- **What you have to do**
In the data, find the word "forearm" and copy out every line that has it.
==== Data records ====
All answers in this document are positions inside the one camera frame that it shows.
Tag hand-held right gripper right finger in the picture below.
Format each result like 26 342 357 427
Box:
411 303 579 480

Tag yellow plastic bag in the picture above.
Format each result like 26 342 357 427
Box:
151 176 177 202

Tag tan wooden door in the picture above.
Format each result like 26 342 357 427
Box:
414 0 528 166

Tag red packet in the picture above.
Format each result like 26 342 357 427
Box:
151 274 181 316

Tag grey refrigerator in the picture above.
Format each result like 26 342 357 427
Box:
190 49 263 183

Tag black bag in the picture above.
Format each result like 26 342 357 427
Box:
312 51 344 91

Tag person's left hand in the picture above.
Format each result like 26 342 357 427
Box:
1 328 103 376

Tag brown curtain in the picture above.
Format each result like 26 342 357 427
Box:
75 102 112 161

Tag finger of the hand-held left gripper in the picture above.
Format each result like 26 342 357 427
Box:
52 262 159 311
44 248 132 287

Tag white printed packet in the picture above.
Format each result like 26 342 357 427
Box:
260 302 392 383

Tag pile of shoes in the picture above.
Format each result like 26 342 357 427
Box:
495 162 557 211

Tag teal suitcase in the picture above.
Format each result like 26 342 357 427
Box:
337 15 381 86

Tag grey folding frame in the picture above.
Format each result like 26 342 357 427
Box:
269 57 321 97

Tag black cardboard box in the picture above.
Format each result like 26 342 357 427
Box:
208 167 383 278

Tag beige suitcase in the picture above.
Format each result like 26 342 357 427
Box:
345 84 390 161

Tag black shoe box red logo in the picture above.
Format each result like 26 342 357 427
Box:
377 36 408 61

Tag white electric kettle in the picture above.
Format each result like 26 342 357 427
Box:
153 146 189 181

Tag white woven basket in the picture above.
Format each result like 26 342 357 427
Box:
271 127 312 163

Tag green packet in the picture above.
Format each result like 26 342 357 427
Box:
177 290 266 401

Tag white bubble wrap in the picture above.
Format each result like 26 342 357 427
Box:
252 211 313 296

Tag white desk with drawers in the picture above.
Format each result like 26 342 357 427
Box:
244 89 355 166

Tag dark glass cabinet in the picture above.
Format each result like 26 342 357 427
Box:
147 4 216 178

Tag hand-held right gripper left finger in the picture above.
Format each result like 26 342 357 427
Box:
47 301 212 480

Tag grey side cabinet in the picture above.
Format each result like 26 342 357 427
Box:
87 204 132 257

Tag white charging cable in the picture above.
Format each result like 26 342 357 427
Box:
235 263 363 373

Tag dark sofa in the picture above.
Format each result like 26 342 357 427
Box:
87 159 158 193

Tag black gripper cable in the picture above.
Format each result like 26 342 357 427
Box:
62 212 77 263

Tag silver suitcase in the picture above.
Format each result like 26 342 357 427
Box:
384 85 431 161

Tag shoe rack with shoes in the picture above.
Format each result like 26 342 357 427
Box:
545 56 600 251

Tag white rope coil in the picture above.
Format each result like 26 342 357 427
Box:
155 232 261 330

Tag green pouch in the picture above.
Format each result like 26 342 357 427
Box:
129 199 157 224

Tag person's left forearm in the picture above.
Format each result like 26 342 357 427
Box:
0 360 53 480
====
==== Data records ====
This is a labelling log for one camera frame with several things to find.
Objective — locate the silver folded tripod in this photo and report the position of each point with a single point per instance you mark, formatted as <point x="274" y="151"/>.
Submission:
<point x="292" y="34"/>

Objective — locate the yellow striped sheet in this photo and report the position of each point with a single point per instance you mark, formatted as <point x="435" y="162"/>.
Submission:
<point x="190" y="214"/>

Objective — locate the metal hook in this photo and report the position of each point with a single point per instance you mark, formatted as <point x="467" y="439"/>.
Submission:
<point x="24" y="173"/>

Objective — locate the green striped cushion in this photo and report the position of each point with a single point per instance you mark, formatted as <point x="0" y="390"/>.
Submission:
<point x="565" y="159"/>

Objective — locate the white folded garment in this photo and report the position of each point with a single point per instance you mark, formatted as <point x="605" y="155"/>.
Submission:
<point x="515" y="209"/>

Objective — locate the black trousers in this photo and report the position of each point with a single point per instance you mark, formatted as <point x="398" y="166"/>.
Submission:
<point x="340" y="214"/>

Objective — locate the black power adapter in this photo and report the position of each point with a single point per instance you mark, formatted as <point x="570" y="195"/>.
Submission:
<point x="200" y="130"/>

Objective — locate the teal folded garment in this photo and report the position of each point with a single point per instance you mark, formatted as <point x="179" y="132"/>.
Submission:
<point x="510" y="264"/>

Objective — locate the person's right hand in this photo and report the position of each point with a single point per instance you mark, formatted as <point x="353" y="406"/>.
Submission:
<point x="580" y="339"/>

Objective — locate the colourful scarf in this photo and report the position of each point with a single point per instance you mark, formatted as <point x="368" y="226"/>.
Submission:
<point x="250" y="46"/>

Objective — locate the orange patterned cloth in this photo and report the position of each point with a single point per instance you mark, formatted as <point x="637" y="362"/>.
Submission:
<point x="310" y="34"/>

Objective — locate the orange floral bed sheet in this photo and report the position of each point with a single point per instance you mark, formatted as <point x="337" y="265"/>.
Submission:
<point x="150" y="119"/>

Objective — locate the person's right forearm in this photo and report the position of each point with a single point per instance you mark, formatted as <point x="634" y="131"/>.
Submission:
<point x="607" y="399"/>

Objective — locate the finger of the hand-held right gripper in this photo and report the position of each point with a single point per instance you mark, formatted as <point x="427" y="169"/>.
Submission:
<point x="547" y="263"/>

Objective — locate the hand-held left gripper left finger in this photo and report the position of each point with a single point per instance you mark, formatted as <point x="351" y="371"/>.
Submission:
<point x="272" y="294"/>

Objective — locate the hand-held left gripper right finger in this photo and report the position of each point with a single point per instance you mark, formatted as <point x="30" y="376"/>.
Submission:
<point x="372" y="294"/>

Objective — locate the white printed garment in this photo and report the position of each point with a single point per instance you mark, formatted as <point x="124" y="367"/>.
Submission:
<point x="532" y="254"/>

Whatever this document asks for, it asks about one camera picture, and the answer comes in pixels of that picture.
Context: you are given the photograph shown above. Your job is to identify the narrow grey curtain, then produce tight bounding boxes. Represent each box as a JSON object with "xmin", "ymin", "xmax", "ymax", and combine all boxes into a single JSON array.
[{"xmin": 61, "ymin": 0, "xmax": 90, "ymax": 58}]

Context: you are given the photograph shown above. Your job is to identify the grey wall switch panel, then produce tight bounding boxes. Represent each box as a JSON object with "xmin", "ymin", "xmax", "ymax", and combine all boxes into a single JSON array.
====
- **Solved problem**
Tag person's left forearm in the picture above.
Objective — locate the person's right forearm in this photo and report the position of each point with a single point per instance you mark, formatted as <point x="634" y="131"/>.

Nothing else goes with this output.